Please prepare a JSON file with the following format:

[
    {
        "text": "Janet pays $40/hour for 3 hours per week of clarinet lessons.."    
        "value": [0.8, 0.6, 0.3 ...]
    },
    {
        "text": "Val cuts a single watermelon into 40 slices.."    
        "value": [0.5, 0.7, 0.2 ...]
    }
]

Here is a full example of a text

Janet pays $40/hour for 3 hours per week of clarinet lessons and $28/hour for 5 hours a week of piano lessons. How much more does she spend on piano lessons than clarinet lessons in a year? Step 1: Janet spends 3 hours + 5 hours = <<3+5=8>>8 hours per week on music lessons. ки\nStep 2: She spends 40 * 3 = <<40*3=120>>120 on clarinet lessons per week. ки\nStep 3: She spends 28 * 5 = <<28*5=140>>140 on piano lessons per week. ки\nStep 4: Janet spends 120 + 140 = <<120+140=260>>260 on music lessons per week. ки\nStep 5: She spends 260 * 52 = <<260*52=13520>>13520 on music lessons in a year.
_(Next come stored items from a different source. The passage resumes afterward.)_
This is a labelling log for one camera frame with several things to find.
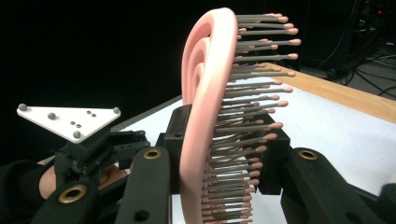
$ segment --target brass ring
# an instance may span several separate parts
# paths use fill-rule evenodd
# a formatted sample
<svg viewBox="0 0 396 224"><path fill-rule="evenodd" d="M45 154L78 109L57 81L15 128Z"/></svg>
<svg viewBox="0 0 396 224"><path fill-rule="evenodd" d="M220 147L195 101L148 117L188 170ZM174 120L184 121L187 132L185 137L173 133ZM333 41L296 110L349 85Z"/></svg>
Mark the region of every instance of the brass ring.
<svg viewBox="0 0 396 224"><path fill-rule="evenodd" d="M87 193L87 187L84 185L75 185L59 196L59 202L61 203L73 203L82 198Z"/></svg>
<svg viewBox="0 0 396 224"><path fill-rule="evenodd" d="M144 156L148 160L154 160L154 159L161 157L161 151L158 149L152 149L152 150L145 152Z"/></svg>
<svg viewBox="0 0 396 224"><path fill-rule="evenodd" d="M310 160L310 161L315 161L318 159L318 155L315 154L312 151L308 151L308 150L301 150L298 152L298 154L303 157L306 160Z"/></svg>

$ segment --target hairbrush
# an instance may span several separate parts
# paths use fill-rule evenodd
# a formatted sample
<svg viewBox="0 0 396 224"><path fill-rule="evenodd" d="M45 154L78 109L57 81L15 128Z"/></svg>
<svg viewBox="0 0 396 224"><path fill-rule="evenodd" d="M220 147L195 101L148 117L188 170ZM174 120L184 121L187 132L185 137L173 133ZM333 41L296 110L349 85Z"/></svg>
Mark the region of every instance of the hairbrush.
<svg viewBox="0 0 396 224"><path fill-rule="evenodd" d="M281 14L239 16L224 7L206 12L191 29L182 58L183 104L192 105L180 160L186 223L252 222L250 193L262 168L253 155L263 153L265 143L276 139L271 130L283 125L255 116L288 105L276 94L292 92L264 77L295 76L265 62L297 59L274 50L301 43L269 38L297 34L287 22ZM263 135L253 136L256 131Z"/></svg>

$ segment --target white triangular plate
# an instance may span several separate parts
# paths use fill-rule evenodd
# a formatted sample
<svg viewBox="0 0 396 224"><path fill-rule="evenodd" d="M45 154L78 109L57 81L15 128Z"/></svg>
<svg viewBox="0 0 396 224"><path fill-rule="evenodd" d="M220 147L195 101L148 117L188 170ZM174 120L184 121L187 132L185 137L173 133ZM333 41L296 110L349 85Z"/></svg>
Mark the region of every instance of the white triangular plate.
<svg viewBox="0 0 396 224"><path fill-rule="evenodd" d="M114 109L20 106L18 115L72 143L81 143L120 116Z"/></svg>

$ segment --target black sleeve
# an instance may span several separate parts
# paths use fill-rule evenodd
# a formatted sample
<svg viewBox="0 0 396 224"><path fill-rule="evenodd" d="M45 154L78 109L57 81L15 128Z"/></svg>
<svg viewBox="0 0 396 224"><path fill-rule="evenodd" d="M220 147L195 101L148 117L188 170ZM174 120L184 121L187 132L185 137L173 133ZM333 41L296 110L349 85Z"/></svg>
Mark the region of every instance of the black sleeve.
<svg viewBox="0 0 396 224"><path fill-rule="evenodd" d="M0 223L27 223L45 201L39 192L41 176L51 166L15 161L0 167Z"/></svg>

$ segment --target vented brush back
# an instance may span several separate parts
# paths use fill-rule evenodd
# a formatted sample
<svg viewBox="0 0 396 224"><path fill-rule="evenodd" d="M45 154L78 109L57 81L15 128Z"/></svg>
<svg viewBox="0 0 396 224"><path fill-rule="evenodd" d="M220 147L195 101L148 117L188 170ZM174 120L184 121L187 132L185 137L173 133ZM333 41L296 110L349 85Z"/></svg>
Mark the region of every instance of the vented brush back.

The answer is: 13520 ки

We use ки\n to separate each step.

Here is a full example of a value

[1.0, 0.8, 0.6, 0.7, 1.0]

The length of the list must be the same as the number of ки, as we want to train the reward model to predict the process reward we specify.

Training Code

Go to \prm folder.

Please run the following bash file

bash kl_math_reward_ce.sh

You can specify the hyper-parameters within this file (data_path, model_name, learning_rate, batch_size...)

Evaluation

Go to evaluation folder.

The usage of this model is very similar to Math-Shpeherd.

When the reward model encounters ки, it will predict the score for current step.

The calculation is the result of the probability of + after a softmax of + and - logits.

Below is an example code:

from transformers import AutoTokenizer
from transformers import AutoModelForCausalLM
import torch

good_token = ' +'
bad_token = ' -'
step_tag = 'ки'

tokenizer = AutoTokenizer.from_pretrained('peiyi9979/math-shepherd-mistral-7b-prm')
plus_id = tokenizer.encode(' +')[-1]
minus_id = tokenizer.encode(' -')[-1]
candidate_tokens = [plus_id, minus_id]
step_tag_id = tokenizer.encode(f"{step_tag}")[-1] # 12902
model = AutoModelForCausalLM.from_pretrained('peiyi9979/math-shepherd-mistral-7b-prm').eval()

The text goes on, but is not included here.